▶ [Your assignment] Of the entries that follow, how many lines hold the word "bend"? Reply with the number only.

▶ [Working data]

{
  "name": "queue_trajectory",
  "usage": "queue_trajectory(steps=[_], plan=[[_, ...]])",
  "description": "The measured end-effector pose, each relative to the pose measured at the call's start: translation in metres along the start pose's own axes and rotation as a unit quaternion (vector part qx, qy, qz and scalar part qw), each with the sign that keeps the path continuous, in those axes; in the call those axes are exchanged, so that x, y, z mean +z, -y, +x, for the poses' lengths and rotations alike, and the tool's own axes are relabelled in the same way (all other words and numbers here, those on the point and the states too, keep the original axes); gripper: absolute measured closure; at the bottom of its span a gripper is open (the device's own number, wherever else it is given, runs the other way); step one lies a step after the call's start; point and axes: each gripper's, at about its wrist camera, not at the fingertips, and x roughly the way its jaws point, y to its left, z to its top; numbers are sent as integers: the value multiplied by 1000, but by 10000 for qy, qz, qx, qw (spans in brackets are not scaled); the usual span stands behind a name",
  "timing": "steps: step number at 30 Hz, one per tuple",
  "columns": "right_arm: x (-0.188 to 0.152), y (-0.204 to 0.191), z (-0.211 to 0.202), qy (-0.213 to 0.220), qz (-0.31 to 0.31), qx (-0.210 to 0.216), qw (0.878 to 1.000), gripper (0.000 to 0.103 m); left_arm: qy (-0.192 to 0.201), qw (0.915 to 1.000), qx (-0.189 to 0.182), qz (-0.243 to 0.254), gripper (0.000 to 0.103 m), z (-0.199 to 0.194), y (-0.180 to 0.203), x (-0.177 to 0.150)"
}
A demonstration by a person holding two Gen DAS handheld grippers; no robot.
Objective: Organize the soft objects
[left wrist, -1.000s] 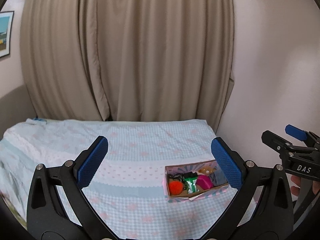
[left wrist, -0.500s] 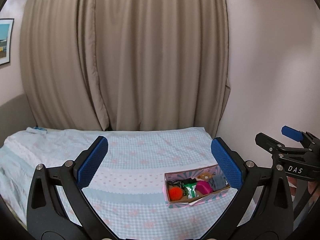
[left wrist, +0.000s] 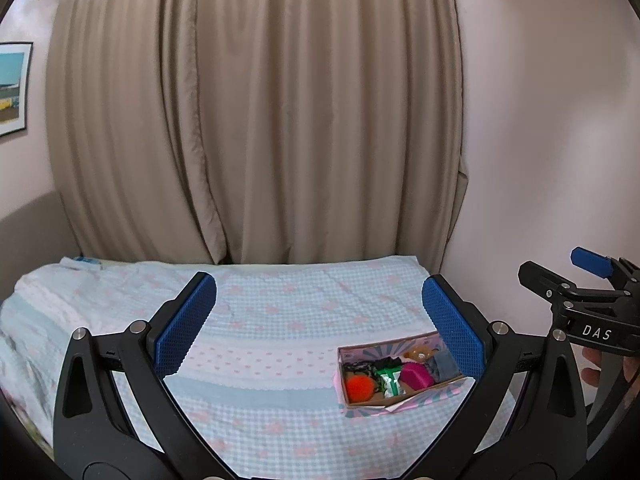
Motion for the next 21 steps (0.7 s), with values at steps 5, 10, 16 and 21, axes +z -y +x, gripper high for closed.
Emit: queue_trajectory(steps=[5, 10, 16, 21], plan=[[1, 1, 1, -10, 11, 1, 10000, 1, 10, 10000, 33, 27, 0, 0, 1, -1], [3, 2, 3, -5, 40, 1, 10000, 1, -11, 10000, 40, 34, 0, 2, 2, -1], [6, -1, 6, 20, 39, -8, 10000, 1, -24, 10000, 57, 25, 0, 3, 0, 0], [5, -3, 8, 0, 38, -1, 10000, 1, -10, 9999, 100, 3, 0, 4, -4, -1]])
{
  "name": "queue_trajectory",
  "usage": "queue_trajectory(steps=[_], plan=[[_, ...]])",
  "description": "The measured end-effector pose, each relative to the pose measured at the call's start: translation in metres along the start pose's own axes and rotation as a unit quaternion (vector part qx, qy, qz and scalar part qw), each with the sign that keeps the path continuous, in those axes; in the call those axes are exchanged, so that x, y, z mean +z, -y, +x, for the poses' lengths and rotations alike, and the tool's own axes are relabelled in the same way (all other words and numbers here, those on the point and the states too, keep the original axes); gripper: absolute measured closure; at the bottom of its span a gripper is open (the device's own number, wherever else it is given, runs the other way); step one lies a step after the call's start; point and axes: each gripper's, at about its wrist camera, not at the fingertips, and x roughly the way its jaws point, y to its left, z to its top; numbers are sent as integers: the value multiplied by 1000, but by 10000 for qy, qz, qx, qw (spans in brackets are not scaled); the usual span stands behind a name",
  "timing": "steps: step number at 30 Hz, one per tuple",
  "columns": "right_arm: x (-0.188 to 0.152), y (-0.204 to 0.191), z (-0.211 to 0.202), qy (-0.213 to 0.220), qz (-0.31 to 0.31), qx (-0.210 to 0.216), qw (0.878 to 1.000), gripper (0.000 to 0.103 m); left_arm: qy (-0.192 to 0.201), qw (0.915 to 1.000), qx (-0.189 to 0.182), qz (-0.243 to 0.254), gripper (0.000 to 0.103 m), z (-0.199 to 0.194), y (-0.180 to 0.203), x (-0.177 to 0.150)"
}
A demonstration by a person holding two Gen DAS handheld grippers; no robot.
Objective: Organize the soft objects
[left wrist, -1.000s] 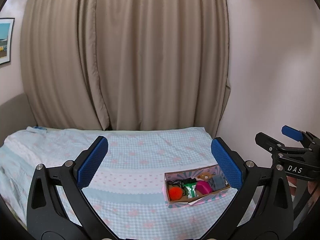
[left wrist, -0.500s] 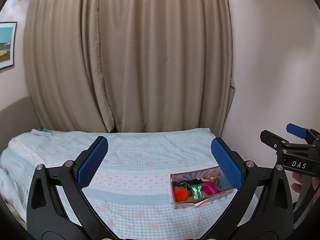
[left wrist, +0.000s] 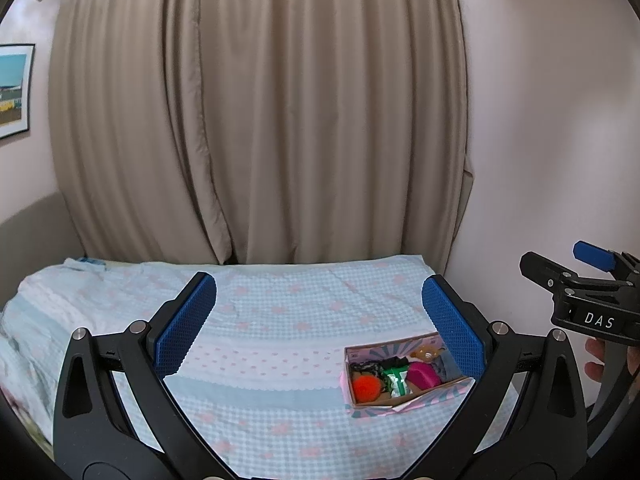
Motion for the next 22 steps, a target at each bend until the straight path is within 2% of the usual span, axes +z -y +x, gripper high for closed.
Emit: queue_trajectory(steps=[17, 22], plan=[[3, -13, 11, -101, 10, -15, 9999, 1, 0, 10000, 54, -56, 0, 12, -15, -6], [-2, -18, 32, -367, 89, -24, 9993, 1, -153, 9998, 144, 5, 0, 30, -20, -14]])
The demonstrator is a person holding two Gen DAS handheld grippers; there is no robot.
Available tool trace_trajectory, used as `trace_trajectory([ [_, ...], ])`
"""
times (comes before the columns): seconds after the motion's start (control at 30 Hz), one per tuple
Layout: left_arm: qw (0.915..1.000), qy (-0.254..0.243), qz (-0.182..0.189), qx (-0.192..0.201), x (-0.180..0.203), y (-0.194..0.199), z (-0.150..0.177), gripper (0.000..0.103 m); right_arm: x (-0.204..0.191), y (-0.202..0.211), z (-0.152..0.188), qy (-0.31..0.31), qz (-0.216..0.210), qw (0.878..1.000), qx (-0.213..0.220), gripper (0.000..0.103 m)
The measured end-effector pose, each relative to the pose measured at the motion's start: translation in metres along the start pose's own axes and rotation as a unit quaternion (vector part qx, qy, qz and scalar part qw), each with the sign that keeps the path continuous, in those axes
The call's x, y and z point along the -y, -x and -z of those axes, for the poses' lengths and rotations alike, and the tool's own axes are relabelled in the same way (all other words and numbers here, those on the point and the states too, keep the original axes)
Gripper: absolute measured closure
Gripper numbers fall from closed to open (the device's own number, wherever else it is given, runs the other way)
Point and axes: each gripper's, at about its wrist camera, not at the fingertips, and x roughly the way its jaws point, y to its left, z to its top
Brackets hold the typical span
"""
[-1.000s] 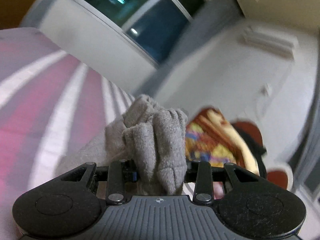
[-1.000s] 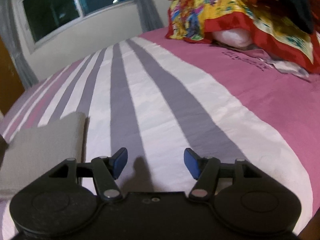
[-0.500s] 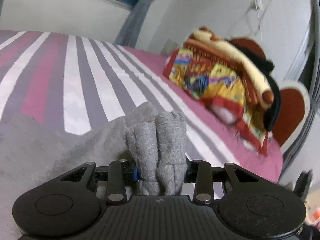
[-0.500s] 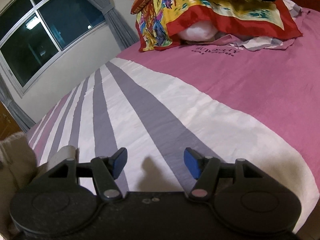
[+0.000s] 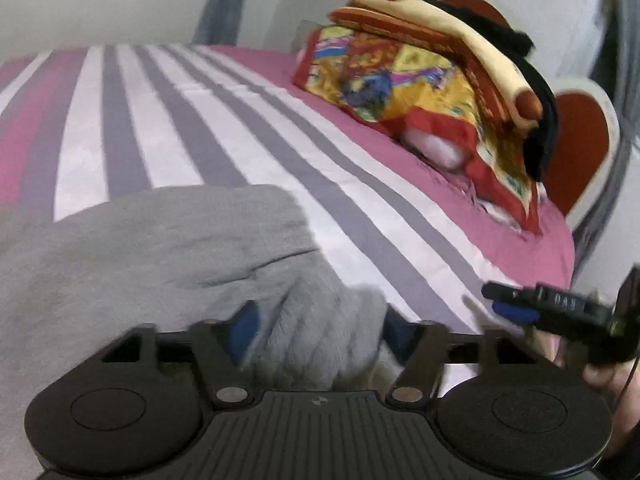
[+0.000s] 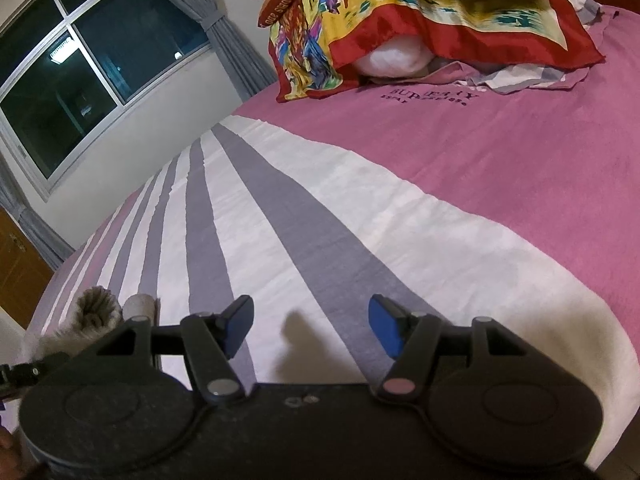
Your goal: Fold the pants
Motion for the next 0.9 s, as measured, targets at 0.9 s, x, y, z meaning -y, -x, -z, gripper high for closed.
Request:
trace_trajectory([
  [0.9,0.9703,0.089,-0.206,0.09,-0.1,0.197,0.17,0.026,-0.119,0.037,0.036,0.124,-0.138,0.982,-0.029,0.056],
])
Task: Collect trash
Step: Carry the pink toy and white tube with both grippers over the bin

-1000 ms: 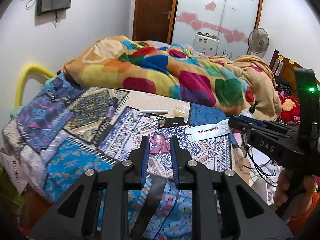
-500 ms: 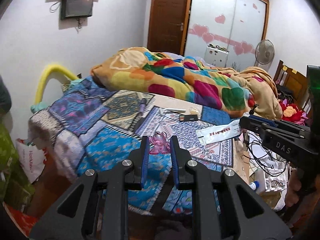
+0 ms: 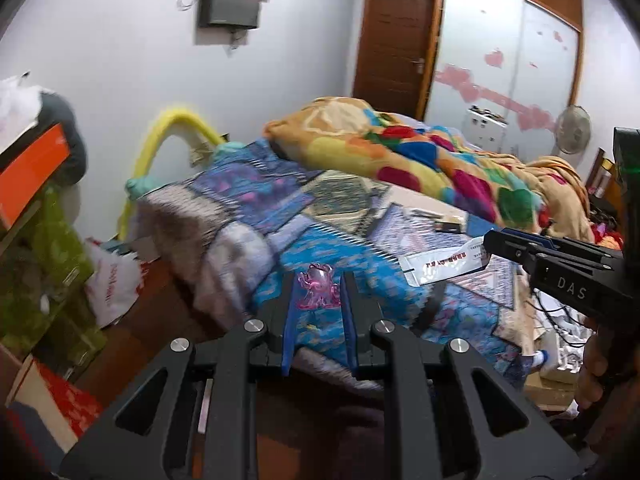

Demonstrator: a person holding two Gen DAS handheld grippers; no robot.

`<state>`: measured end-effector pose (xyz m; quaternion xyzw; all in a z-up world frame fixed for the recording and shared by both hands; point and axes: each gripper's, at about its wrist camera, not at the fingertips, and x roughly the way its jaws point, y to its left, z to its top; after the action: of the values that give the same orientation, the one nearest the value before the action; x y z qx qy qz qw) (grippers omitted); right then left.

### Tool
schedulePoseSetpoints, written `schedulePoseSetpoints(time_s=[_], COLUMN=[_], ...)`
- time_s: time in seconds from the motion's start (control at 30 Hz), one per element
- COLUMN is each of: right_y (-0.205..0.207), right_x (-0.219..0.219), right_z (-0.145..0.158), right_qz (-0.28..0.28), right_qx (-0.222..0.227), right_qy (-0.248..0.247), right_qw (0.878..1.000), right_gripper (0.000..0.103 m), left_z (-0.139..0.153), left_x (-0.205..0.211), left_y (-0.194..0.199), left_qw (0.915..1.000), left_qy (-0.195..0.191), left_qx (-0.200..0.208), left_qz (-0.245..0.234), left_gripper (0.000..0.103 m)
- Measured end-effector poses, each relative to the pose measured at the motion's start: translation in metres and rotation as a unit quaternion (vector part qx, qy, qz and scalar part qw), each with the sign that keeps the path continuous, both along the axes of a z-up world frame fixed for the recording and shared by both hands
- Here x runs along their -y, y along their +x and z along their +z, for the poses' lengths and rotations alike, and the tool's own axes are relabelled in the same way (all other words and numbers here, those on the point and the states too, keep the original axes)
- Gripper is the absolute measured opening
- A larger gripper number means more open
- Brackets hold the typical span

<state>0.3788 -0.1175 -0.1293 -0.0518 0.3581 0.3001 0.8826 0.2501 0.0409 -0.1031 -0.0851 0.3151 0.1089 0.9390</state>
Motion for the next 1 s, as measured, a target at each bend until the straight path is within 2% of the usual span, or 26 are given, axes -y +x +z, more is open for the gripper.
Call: schedulePoseSetpoints(time_s=[0.43, 0.67, 1.0], right_y=[-0.036, -0.049, -0.056], right_x=[-0.112, -0.167, -0.231], right_z=[-0.026, -0.062, -0.124], right_qz=[0.106, 0.145, 0.186], right_qx=[-0.014, -0.044, -0.08], right_qy=[-0.026, -0.053, -0.121], right_qw=[0.994, 0.987, 0.972], right_gripper=[0.021, 0.021, 0.021], left_z=[-0.041, -0.076, -0.14], left_x=[-0.096, -0.139, -0.178], left_y=[-0.058, -0.073, -0.079], left_qw=[0.9943, 0.9887, 0.9759], left_qy=[-0.023, -0.027, -0.068], left_qx=[-0.038, -0.072, -0.132], left_qz=[0.096, 0.128, 0.16], left_gripper=[0.02, 0.02, 0.02])
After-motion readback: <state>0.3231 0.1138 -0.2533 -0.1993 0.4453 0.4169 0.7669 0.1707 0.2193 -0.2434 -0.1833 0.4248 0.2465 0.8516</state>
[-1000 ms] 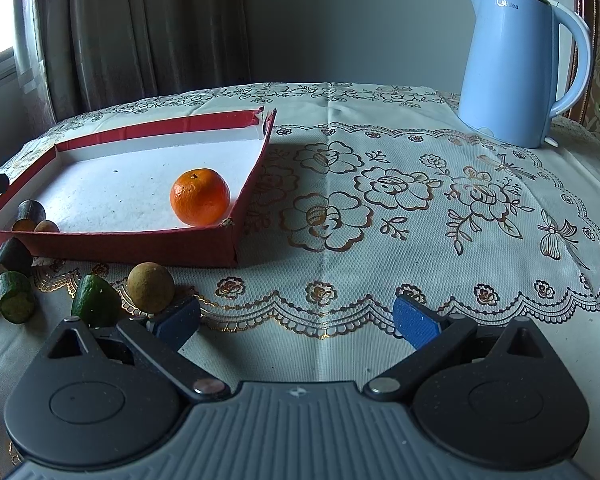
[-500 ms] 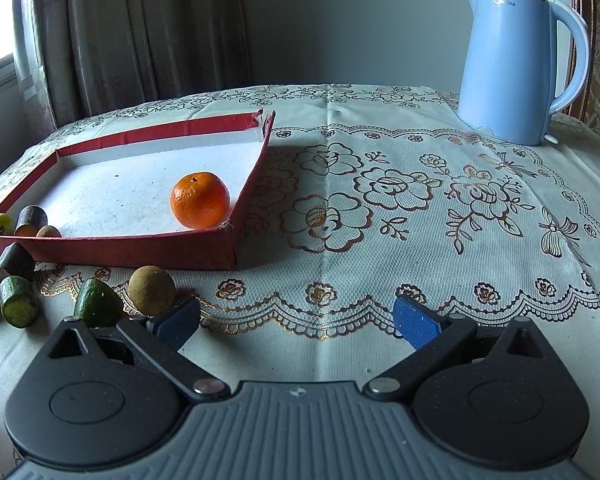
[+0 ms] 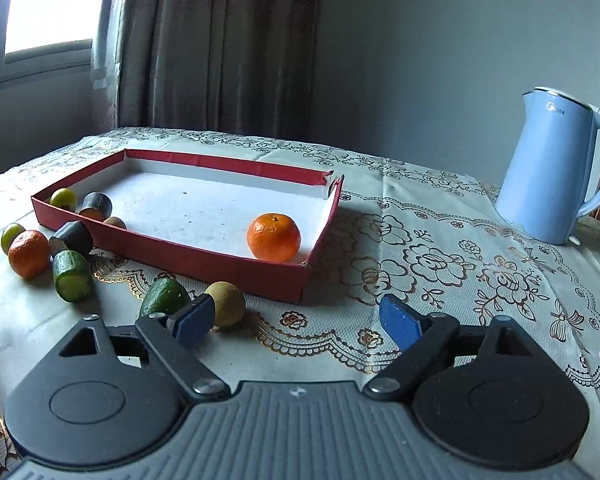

▶ [Solution for this task] 2